#### Description of the task:
Below are some entries. Transcribe the lines from the one holding "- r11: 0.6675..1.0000" to the one holding "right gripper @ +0", inclusive, but not the pictures among them.

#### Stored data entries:
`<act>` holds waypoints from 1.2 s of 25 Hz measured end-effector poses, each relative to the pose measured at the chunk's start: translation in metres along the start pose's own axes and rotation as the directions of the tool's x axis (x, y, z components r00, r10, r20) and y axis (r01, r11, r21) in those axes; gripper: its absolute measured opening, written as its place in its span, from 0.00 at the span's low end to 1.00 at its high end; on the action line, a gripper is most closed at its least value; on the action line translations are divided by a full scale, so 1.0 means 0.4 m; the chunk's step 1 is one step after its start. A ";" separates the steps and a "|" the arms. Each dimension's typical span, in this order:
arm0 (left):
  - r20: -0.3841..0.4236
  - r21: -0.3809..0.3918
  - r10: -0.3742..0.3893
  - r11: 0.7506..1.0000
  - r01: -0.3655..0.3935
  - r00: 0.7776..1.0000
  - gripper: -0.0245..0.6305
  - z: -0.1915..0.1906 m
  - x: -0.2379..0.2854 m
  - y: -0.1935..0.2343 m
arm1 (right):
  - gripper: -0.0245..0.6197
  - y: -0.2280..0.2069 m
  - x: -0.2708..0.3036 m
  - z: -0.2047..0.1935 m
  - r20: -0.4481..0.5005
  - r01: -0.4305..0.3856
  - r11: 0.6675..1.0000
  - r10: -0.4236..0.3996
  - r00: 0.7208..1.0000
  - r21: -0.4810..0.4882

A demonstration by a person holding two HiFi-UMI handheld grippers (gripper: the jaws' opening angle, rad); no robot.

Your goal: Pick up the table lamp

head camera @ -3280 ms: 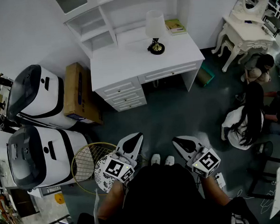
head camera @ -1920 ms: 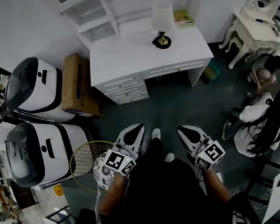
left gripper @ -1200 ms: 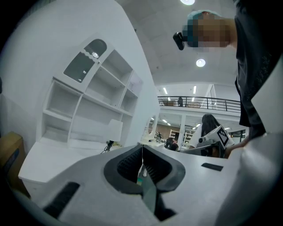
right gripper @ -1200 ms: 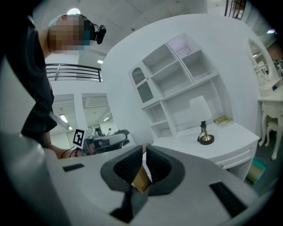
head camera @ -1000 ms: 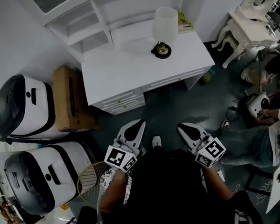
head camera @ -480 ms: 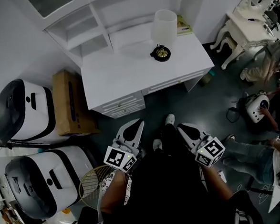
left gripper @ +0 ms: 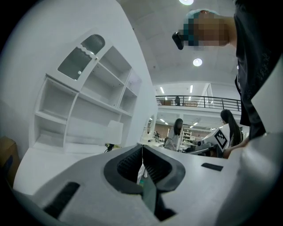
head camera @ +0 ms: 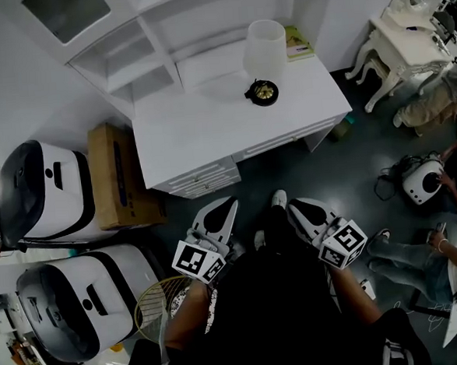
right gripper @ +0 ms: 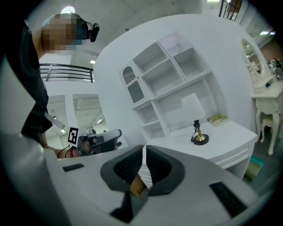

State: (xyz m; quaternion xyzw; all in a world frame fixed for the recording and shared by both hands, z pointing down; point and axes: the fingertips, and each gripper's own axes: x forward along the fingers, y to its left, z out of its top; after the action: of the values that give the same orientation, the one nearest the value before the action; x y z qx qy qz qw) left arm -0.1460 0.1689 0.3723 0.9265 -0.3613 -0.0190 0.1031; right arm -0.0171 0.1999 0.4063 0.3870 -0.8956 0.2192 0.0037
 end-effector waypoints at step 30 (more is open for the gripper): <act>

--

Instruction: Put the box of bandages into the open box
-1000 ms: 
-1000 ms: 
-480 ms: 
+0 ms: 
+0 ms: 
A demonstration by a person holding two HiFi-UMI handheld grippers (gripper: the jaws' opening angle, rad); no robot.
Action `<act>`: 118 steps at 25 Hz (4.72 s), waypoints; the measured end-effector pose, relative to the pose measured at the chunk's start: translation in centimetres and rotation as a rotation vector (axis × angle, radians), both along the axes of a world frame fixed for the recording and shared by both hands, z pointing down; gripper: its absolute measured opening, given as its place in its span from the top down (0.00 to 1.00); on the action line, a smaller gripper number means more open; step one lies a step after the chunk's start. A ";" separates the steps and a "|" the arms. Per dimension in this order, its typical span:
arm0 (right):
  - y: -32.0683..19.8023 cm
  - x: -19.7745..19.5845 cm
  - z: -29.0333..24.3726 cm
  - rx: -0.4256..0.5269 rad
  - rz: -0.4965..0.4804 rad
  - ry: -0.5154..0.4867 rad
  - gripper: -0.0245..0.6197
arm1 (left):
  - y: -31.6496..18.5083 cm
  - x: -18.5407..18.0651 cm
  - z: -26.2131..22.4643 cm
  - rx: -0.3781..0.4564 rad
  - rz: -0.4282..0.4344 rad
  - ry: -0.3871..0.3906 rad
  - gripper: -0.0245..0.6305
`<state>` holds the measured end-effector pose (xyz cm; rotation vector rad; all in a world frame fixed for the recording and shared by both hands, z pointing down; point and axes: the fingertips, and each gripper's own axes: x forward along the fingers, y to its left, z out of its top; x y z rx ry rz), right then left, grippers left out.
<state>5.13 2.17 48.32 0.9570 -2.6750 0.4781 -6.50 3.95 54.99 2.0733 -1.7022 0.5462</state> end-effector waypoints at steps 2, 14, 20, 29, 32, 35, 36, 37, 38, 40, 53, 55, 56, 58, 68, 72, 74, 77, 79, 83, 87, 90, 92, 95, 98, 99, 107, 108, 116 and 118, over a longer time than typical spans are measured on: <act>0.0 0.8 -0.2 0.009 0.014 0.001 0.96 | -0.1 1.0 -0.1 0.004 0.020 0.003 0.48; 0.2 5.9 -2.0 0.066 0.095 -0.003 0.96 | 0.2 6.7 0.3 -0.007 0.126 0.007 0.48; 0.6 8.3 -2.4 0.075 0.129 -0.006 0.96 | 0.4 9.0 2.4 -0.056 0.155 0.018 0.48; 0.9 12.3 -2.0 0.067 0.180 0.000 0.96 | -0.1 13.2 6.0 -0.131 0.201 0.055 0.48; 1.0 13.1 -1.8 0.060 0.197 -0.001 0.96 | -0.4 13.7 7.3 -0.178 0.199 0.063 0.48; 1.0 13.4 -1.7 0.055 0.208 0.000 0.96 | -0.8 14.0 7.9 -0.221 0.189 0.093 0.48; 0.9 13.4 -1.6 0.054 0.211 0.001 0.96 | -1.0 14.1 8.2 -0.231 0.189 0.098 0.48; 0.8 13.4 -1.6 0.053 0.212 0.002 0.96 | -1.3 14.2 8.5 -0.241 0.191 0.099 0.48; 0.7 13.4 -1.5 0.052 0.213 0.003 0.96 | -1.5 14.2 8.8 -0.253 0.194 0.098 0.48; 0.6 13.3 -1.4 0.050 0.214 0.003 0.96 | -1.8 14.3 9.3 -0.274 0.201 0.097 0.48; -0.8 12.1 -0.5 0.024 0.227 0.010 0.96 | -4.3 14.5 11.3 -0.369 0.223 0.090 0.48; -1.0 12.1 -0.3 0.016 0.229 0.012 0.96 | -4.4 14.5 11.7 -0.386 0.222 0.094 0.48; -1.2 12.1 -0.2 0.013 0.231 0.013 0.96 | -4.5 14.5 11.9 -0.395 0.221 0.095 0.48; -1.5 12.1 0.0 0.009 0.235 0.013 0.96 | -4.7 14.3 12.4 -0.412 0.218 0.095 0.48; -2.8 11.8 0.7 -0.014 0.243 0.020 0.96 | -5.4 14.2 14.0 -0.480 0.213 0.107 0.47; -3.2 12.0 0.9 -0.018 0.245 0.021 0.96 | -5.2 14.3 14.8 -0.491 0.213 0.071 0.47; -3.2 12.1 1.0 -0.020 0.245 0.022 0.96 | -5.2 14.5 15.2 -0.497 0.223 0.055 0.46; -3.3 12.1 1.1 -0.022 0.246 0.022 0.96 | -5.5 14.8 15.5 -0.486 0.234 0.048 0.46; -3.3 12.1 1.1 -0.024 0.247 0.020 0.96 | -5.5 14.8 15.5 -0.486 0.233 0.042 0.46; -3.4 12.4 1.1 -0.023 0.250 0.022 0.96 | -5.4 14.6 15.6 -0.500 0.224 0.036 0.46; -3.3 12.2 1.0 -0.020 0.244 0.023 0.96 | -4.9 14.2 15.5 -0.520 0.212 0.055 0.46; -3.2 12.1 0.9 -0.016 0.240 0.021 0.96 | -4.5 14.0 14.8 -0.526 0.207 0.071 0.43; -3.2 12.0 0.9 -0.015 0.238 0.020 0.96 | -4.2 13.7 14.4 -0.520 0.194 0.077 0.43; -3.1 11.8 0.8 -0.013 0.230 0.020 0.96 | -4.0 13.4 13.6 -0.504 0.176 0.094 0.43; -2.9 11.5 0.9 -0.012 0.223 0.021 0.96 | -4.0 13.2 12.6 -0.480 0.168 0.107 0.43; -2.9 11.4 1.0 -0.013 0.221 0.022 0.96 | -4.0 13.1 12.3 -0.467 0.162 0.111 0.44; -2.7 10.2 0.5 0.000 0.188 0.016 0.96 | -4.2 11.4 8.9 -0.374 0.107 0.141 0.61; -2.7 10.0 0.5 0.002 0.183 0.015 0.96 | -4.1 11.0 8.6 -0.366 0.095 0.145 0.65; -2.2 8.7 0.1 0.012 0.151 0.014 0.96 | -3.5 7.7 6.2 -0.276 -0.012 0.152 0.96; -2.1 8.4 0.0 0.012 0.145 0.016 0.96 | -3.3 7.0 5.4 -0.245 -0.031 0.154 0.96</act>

#### Solution to the exercise:
  - r11: 0.6675..1.0000
  - r10: -0.4236..0.3996
  - r00: 0.7208..1.0000
  - r21: -0.4810..0.4882

A demonstration by a person holding two HiFi-UMI handheld grippers (gripper: the jaws' opening angle, rad); no robot.

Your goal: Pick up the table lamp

head camera @ -3280 ms: 
head camera @ -1920 ms: 
left gripper @ -1200 ms: 
right gripper @ -1200 ms: 
head camera @ -1000 ms: 
head camera @ -480 ms: 
left gripper @ +0 ms: 
head camera @ +0 ms: 
right gripper @ +0 ms: 

The exercise is complete.